對方用得是巧勁,周蘭昕十分輕鬆就接過了那古樸的木盒子,輕輕打開,就感覺眼睛都不夠用了,是兩根鞭子,黑白各一根。
“謝謝,三郎,我很喜歡!”是真心喜歡。
“本來是準備給當生辰禮,可,來不及了,就當離彆禮吧。”
“那一根當生辰禮,一根當離彆禮吧。”
“嗯……以為,記得來信。”
“好,一到長安,就找人送信。”可,這樣久的距離,就算寫了信,也沒有保證能寄到對方手中,還是不寄了吧。但,又不能麵對麵的說出口,還是讓時間去證明吧。玉家,如何非同尋常,可以說是炙手可熱。少年人,一下子就會忘記過去。
“那,明天我沒時間送你出城。”
“不必送,有機會去長安玩一玩。”
“哦,一定,到時去尋你。”
“我帶你去吃遍長安城。”
“一言為定。”
“一言為定。”
言罷,兩人四目以對。
直到弟弟過來喚她吃飯,三郎才離開。
離開前,周蘭昕又加了一句:“我送你的衣服,記得送上,特彆是上戰場時,裡頭有我的祈禱。”
“好,今晚來尋你,你彆鎖門。”
“……哼!”周蘭昕沉默片刻,笑著點頭。為了讓對方記得她幾點情,就不會將防彈衣送人,或是擱置起來。
……
夜間,周蘭昕的閨房
三郎一來,就把周蘭昕撲到在床榻間,周蘭昕沒有攔,也沒有掙紮……想想也知道,攔也攔不住,掙也掙不脫,但她是不會傷害自己這副小身板的,看出對方急切,她用手幫了一把,少年的第一次太快,周蘭昕感覺到手心上的白色液體,舍不得這樣浪費,她避開少年的視線,用小瓶子收了起來,也許將軍破身之後,可以試一試。
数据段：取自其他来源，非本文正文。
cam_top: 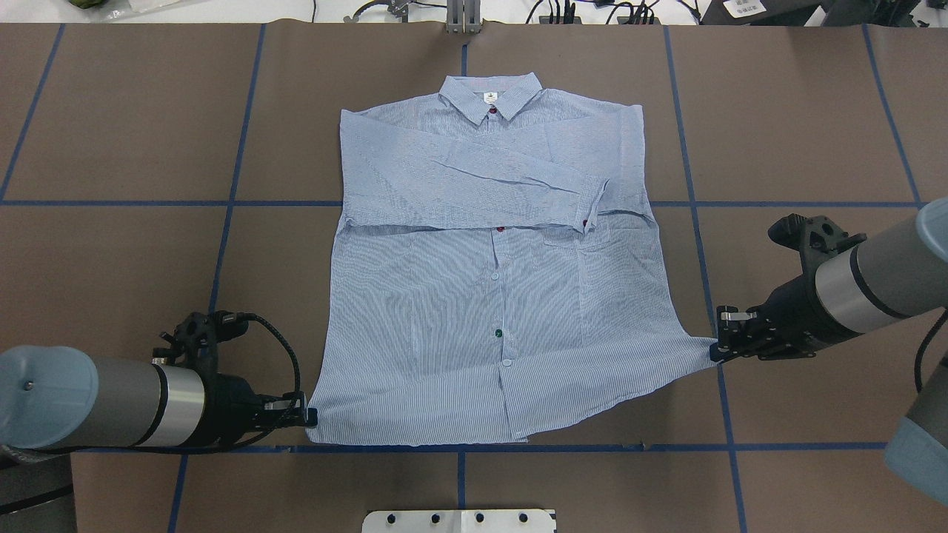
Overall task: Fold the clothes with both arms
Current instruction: 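Pinch the hem corners and lift them slightly with both grippers, then lift the hem with both grippers and carry it over toward the collar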
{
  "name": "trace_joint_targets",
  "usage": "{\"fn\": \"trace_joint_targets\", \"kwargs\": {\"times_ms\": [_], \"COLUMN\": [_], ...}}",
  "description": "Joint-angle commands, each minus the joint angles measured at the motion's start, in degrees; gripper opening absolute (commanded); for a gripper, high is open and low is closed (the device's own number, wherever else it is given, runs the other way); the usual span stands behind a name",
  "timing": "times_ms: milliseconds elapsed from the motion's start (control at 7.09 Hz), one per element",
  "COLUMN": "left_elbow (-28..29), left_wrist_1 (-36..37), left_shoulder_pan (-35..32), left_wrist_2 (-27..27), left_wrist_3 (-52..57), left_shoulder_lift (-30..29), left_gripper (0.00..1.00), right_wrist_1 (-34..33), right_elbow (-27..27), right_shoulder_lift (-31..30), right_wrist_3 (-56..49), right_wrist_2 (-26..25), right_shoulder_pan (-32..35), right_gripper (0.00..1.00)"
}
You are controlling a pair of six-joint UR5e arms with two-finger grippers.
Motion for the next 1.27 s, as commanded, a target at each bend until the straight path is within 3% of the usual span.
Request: {"fn": "trace_joint_targets", "kwargs": {"times_ms": [0,564,1128], "left_elbow": [-2.9,-6.1,-12.0], "left_wrist_1": [0.3,0.4,0.5], "left_shoulder_pan": [-0.5,-0.5,-0.6], "left_wrist_2": [0.0,-4.3,-13.1], "left_wrist_3": [0.0,-0.1,-0.5], "left_shoulder_lift": [0.2,0.8,2.8], "left_gripper": [0.00,0.00,0.00], "right_wrist_1": [7.5,13.2,24.6], "right_elbow": [0.3,2.0,1.7], "right_shoulder_lift": [-1.1,-2.2,-9.5], "right_wrist_3": [0.1,0.1,0.9], "right_wrist_2": [0.7,13.0,19.6], "right_shoulder_pan": [1.9,7.0,5.3], "right_gripper": [0.00,0.00,0.00]}}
三郎對自己這樣快,窘得恨不得將頭埋入枕間不見人,還是她覺得有趣,親了親他的後頸,他回頭迎上來,兩個親成一團。
第二回,周蘭昕她用口,是剛剛才得來的想法,試一試,能不能吸收。可,結果不成,還是得用下麵的口來。術業有專攻吧。吃飯喝水的地方,就隻能吃飯喝水;……
“蘭蘭,讓我看看你的。”得了兩回,三郎滿足的要求。
“好……”周蘭昕十分乾脆的回答。是因為,她也有了感覺。想得到安撫。
“真小……”三郎感歎一聲,就親了上去。